I strongly believe in a shared oneness and common humanity. To me this is a universal truth. Ideological differences and conflicts are merely a less evolved way of seeing this deeper reality. However I am not sure if these two apparently opposing ways of thinking are compatible. Must we be forced to choose? Maybe, given that life continually forces us to make definite choices. Freedom or equality? Knowledge or happiness? Justice or tolerance? Security or privacy? Must we be forced to choose — absolutely — between either i) scientific materialism, defined by its rationality and its systematic deconstruction of reality or ii) Romantic irrationality, where feelings and primitive impulse are the sole basis for truth in the world. I read that Immanuel Kant tried his hand at such a reconciliation, but I don’t know enough to comment on how successful, or otherwise, he may have been.

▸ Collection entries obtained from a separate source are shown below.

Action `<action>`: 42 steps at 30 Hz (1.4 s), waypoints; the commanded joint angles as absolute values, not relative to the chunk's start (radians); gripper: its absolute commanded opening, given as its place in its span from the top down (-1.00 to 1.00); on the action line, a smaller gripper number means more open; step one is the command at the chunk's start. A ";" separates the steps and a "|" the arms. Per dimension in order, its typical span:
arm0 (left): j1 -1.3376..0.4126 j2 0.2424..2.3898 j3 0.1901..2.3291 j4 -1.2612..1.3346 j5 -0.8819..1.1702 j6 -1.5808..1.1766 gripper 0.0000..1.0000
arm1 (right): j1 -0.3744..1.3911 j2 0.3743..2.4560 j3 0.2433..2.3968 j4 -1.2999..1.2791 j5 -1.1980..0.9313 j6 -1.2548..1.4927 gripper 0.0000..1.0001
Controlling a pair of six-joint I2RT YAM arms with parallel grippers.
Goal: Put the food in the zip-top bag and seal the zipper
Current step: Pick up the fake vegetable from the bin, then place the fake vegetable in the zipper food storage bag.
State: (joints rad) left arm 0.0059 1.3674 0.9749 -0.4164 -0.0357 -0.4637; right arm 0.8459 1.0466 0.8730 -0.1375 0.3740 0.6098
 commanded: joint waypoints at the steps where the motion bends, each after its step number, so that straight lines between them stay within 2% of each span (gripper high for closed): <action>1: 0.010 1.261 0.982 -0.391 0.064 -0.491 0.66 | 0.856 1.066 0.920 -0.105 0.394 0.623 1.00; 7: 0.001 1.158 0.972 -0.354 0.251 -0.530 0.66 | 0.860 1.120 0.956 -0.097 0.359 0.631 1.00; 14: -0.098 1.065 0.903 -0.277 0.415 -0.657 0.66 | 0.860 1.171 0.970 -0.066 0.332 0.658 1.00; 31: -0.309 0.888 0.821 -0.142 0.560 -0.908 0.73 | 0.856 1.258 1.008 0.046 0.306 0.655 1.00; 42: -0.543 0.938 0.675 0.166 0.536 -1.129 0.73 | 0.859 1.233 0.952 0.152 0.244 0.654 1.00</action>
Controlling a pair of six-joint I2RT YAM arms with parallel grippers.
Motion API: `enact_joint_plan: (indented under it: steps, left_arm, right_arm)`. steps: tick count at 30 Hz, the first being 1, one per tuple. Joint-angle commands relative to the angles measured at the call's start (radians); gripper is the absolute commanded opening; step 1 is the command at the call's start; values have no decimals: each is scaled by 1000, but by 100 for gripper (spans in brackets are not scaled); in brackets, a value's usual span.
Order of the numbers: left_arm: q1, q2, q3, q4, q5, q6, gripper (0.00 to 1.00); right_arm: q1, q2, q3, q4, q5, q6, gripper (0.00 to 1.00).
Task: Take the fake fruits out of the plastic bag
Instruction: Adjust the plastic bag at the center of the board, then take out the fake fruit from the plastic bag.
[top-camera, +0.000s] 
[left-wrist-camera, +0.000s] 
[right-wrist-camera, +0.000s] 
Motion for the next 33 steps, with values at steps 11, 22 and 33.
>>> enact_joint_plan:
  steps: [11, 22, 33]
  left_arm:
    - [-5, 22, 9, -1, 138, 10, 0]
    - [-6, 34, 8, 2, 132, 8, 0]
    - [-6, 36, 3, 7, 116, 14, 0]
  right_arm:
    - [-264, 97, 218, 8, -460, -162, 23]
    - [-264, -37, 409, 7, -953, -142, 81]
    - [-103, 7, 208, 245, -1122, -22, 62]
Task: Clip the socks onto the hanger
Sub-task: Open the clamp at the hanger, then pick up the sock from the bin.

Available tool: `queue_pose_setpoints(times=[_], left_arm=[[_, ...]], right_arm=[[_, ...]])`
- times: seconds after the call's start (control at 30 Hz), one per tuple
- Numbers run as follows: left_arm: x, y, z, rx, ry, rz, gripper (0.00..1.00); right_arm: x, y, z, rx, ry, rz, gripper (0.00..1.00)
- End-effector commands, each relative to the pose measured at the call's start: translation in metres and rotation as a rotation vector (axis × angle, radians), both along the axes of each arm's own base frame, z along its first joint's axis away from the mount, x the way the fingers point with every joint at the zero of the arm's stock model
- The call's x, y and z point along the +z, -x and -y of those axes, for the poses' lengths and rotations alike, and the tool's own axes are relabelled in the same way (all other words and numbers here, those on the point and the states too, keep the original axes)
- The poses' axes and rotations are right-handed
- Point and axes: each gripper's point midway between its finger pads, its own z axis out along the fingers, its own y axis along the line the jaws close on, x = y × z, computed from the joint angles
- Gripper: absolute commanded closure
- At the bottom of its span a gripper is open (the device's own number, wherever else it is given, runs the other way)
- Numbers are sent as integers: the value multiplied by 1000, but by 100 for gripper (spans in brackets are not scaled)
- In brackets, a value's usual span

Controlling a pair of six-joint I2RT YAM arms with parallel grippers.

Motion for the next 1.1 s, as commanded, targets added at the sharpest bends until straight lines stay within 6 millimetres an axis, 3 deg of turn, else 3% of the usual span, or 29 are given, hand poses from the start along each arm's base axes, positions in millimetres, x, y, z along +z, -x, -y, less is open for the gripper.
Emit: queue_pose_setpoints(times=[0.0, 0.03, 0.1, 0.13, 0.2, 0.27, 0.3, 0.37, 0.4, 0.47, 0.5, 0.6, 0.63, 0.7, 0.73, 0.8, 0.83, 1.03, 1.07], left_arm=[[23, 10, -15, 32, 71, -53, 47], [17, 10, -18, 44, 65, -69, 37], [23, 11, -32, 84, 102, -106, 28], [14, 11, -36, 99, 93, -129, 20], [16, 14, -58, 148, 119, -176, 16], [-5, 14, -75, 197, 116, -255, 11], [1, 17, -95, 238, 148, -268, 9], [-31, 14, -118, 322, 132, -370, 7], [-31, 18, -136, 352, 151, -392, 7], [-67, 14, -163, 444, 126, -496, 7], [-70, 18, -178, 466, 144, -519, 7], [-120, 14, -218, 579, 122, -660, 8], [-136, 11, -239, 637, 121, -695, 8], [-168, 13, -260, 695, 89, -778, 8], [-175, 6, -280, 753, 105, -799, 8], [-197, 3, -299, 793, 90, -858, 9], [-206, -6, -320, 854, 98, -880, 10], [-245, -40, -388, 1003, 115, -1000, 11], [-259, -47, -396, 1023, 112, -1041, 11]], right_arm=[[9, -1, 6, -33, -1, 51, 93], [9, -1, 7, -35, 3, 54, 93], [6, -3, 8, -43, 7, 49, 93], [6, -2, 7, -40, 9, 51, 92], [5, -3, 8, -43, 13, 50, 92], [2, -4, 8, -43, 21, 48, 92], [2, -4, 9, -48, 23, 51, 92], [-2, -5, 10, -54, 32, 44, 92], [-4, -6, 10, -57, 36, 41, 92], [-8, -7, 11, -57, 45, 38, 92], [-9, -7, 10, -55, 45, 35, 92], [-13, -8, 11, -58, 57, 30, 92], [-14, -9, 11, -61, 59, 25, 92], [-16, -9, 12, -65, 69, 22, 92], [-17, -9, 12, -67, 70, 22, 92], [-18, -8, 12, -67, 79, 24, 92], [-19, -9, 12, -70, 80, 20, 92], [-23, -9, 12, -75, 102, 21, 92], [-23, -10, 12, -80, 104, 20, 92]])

I see there being a potential solution in the concept of pluralism. Pluralism is the idea that two conflicting ideas or schools of thought can co-exist in relative harmony. In some sense it is a halfway point, an appropriate medium, between universalism and relativism. It promotes non-judgement and acceptance of different cultures and morals, recognising that society can benefit from exposure to alternative views — one need only look at the positive influence multiculturalism has had on Western civilisation. Pluralism simultaneously retains a belief in the idea of certain universal truths which, by virtue of our shared human nature, binds humanity together and acknowledges that there are fundamental ideals to which we all strive towards. To this day we see examples of such agreed upon universal truths, most notably in the United Nations Declaration of Human Rights, which was largely a response to the atrocities of the Second World War. Almost everyone believes in the sanctity of human life — hence why we are so aghast at ‘crimes against humanity’ — irrespective of which race or ethnicity they are propagated against. This can only be a good thing.
I hope that I have laid out these developments in a semi-coherent manner and empowered you, the reader, to recognise the influence that these philosophical movements have had — and are having — on our public discourse. I think that there are merits and utility in both Enlightenment and Romantic thinking, and that we ought to focus on where we can find commonality and middle ground, rather than engage in strawman arguments and emphasis our differences amongst one another.